What you are asked to do
Transcribe each record as written.

Items from a dataset
◆ ◆ ◆
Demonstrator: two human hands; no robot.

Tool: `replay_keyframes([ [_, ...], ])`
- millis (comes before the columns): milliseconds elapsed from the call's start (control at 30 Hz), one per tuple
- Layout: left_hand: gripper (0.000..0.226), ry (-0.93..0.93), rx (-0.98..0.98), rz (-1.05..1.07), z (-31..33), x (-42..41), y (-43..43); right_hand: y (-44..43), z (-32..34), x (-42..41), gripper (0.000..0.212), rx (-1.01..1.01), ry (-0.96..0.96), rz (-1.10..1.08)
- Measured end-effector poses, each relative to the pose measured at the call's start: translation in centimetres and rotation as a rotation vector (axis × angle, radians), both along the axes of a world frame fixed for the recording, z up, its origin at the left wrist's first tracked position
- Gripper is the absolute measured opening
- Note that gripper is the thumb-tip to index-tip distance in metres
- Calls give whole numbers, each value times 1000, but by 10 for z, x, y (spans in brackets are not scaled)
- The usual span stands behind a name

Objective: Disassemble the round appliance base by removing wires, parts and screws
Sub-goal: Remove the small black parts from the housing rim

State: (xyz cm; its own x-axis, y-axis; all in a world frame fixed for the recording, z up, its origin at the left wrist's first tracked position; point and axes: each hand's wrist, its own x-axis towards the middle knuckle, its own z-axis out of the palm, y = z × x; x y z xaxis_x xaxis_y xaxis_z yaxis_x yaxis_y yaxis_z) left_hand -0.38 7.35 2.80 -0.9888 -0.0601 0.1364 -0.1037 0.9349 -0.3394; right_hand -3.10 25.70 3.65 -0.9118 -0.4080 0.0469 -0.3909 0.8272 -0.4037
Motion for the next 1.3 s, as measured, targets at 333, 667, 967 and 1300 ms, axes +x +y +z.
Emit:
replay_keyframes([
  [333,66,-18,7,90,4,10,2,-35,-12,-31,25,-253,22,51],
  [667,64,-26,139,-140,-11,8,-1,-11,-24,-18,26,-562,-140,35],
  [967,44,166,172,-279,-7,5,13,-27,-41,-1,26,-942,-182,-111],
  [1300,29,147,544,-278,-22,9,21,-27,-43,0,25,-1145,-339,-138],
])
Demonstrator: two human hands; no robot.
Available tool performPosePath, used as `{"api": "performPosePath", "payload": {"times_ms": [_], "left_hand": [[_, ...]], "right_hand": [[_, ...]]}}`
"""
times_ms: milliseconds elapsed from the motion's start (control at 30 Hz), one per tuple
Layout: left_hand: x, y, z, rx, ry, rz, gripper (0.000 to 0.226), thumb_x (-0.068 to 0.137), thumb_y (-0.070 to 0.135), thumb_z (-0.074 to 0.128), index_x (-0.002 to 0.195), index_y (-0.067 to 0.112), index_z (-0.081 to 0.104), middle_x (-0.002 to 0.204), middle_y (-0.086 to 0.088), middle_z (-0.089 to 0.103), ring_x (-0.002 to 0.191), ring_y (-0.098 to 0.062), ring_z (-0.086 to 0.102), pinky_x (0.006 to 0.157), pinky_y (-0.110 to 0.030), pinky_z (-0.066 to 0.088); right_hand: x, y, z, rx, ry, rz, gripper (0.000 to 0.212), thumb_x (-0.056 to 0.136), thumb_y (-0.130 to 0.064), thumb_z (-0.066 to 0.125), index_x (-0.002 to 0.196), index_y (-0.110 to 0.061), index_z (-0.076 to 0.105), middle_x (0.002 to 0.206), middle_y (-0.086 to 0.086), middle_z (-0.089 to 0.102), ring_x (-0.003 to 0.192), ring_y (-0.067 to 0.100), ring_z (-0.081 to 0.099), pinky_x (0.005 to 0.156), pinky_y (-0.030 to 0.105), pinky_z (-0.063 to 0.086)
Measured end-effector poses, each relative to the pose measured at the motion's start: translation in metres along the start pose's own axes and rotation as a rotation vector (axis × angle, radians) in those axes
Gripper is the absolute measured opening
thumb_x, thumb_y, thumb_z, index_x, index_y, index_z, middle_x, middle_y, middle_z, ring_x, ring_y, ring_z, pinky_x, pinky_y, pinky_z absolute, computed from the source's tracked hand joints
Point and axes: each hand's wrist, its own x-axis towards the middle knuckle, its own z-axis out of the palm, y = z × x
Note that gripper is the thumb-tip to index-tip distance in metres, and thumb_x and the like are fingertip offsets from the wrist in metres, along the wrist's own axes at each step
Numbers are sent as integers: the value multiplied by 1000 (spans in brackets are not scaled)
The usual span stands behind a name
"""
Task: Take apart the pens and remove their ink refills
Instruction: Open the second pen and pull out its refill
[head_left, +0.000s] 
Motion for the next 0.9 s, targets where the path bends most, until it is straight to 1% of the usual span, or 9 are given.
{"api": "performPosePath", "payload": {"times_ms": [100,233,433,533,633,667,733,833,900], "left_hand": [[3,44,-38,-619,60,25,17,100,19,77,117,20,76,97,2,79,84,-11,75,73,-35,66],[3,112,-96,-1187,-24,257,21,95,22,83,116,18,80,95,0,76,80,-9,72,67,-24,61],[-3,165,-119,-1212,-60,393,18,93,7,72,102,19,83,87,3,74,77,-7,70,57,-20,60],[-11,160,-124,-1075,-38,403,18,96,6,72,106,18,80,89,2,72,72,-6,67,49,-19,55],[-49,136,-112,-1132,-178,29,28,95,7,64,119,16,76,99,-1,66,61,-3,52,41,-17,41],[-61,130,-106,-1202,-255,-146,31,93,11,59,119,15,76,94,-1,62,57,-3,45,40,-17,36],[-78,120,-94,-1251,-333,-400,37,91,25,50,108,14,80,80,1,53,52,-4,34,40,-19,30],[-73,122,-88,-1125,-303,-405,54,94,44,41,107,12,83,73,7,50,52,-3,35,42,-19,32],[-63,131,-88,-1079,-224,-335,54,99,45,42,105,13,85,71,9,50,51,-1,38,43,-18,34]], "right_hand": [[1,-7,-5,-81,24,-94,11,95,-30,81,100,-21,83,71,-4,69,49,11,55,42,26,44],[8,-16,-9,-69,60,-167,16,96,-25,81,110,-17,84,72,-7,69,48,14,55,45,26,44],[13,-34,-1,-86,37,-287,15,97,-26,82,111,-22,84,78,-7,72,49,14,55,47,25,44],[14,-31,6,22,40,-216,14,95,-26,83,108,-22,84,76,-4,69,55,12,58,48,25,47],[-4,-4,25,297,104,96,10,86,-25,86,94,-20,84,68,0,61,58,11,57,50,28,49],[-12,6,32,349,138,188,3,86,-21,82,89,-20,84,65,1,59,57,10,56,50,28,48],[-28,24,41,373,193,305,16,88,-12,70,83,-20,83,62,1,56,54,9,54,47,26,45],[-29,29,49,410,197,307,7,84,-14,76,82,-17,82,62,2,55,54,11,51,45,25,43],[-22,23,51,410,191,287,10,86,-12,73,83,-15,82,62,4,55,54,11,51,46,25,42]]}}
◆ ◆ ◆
Task output
Demonstrator: two human hands; no robot.

Tool: `replay_keyframes([ [_, ...], ])`
- millis (comes before the columns): milliseconds elapsed from the call's start (control at 30 Hz), one per tuple
- Layout: left_hand: gripper (0.000..0.226), ry (-0.93..0.93), rx (-0.98..0.98), rz (-1.05..1.07), z (-31..33), x (-42..41), y (-43..43); right_hand: y (-44..43), z (-32..34), x (-42..41), gripper (0.000..0.212), rx (-1.01..1.01), ry (-0.96..0.96), rz (-1.10..1.08)
- Measured end-effector poses, each relative to the pose measured at the call's start: translation in centimetres and rotation as a rotation vector (axis × angle, radians), both along the axes of a world frame fixed for the recording, z up, its origin at the left wrist's first tracked position
- Gripper is the absolute measured opening
- Note that gripper is the thumb-tip to index-tip distance in metres
- Calls give whole numbers, each value times 1000, but by 10 for z, x, y (spans in brackets are not scaled)
- The usual span stands behind a name

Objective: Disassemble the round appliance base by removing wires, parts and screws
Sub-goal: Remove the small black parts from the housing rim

State: (xyz cm; its own x-axis, y-axis; all in a world frame fixed for the recording, z up, its origin at the left wrist's first tracked position; point and axes: each hand's wrist, its own x-axis towards the middle knuckle, its own z-axis out of the palm, y = z × x; x y z xaxis_x xaxis_y xaxis_z yaxis_x yaxis_y yaxis_z) left_hand -0.38 7.35 2.80 -0.9888 -0.0601 0.1364 -0.1037 0.9349 -0.3394; right_hand -3.10 25.70 3.65 -0.9118 -0.4080 0.0469 -0.3909 0.8272 -0.4037
Motion for the next 1.3 s, as measured, targets at 333, 667, 967 and 1300 ms, axes +x +y +z.
Emit:
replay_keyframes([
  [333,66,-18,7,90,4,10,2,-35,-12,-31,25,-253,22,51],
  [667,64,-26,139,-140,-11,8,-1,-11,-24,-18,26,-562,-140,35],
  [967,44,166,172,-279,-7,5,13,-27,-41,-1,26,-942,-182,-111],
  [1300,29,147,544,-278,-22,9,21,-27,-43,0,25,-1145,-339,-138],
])
Demonstrator: two human hands; no robot.
Available tool performPosePath, used as `{"api": "performPosePath", "payload": {"times_ms": [_], "left_hand": [[_, ...]], "right_hand": [[_, ...]]}}`
"""
times_ms: milliseconds elapsed from the motion's start (control at 30 Hz), one per tuple
Layout: left_hand: x, y, z, rx, ry, rz, gripper (0.000 to 0.226), thumb_x (-0.068 to 0.137), thumb_y (-0.070 to 0.135), thumb_z (-0.074 to 0.128), index_x (-0.002 to 0.195), index_y (-0.067 to 0.112), index_z (-0.081 to 0.104), middle_x (-0.002 to 0.204), middle_y (-0.086 to 0.088), middle_z (-0.089 to 0.103), ring_x (-0.002 to 0.191), ring_y (-0.098 to 0.062), ring_z (-0.086 to 0.102), pinky_x (0.006 to 0.157), pinky_y (-0.110 to 0.030), pinky_z (-0.066 to 0.088); right_hand: x, y, z, rx, ry, rz, gripper (0.000 to 0.212), thumb_x (-0.056 to 0.136), thumb_y (-0.130 to 0.064), thumb_z (-0.066 to 0.125), index_x (-0.002 to 0.196), index_y (-0.110 to 0.061), index_z (-0.076 to 0.105), middle_x (0.002 to 0.206), middle_y (-0.086 to 0.086), middle_z (-0.089 to 0.102), ring_x (-0.003 to 0.192), ring_y (-0.067 to 0.100), ring_z (-0.081 to 0.099), pinky_x (0.005 to 0.156), pinky_y (-0.030 to 0.105), pinky_z (-0.063 to 0.086)
Measured end-effector poses, each relative to the pose measured at the motion's start: translation in metres along the start pose's own axes and rotation as a rotation vector (axis × angle, radians) in those axes
Gripper is the absolute measured opening
thumb_x, thumb_y, thumb_z, index_x, index_y, index_z, middle_x, middle_y, middle_z, ring_x, ring_y, ring_z, pinky_x, pinky_y, pinky_z absolute, computed from the source's tracked hand joints
Point and axes: each hand's wrist, its own x-axis towards the middle knuckle, its own z-axis out of the palm, y = z × x
Note that gripper is the thumb-tip to index-tip distance in metres, and thumb_x and the like are fingertip offsets from the wrist in metres, along the wrist's own axes at each step
Numbers are sent as integers: the value multiplied by 1000 (spans in brackets are not scaled)
The usual span stands behind a name
"""
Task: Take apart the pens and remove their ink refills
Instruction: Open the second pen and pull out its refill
[head_left, +0.000s] 
Motion for the next 0.9 s, targets where the path bends most, until it is straight to 1% of the usual span, or 9 are given.
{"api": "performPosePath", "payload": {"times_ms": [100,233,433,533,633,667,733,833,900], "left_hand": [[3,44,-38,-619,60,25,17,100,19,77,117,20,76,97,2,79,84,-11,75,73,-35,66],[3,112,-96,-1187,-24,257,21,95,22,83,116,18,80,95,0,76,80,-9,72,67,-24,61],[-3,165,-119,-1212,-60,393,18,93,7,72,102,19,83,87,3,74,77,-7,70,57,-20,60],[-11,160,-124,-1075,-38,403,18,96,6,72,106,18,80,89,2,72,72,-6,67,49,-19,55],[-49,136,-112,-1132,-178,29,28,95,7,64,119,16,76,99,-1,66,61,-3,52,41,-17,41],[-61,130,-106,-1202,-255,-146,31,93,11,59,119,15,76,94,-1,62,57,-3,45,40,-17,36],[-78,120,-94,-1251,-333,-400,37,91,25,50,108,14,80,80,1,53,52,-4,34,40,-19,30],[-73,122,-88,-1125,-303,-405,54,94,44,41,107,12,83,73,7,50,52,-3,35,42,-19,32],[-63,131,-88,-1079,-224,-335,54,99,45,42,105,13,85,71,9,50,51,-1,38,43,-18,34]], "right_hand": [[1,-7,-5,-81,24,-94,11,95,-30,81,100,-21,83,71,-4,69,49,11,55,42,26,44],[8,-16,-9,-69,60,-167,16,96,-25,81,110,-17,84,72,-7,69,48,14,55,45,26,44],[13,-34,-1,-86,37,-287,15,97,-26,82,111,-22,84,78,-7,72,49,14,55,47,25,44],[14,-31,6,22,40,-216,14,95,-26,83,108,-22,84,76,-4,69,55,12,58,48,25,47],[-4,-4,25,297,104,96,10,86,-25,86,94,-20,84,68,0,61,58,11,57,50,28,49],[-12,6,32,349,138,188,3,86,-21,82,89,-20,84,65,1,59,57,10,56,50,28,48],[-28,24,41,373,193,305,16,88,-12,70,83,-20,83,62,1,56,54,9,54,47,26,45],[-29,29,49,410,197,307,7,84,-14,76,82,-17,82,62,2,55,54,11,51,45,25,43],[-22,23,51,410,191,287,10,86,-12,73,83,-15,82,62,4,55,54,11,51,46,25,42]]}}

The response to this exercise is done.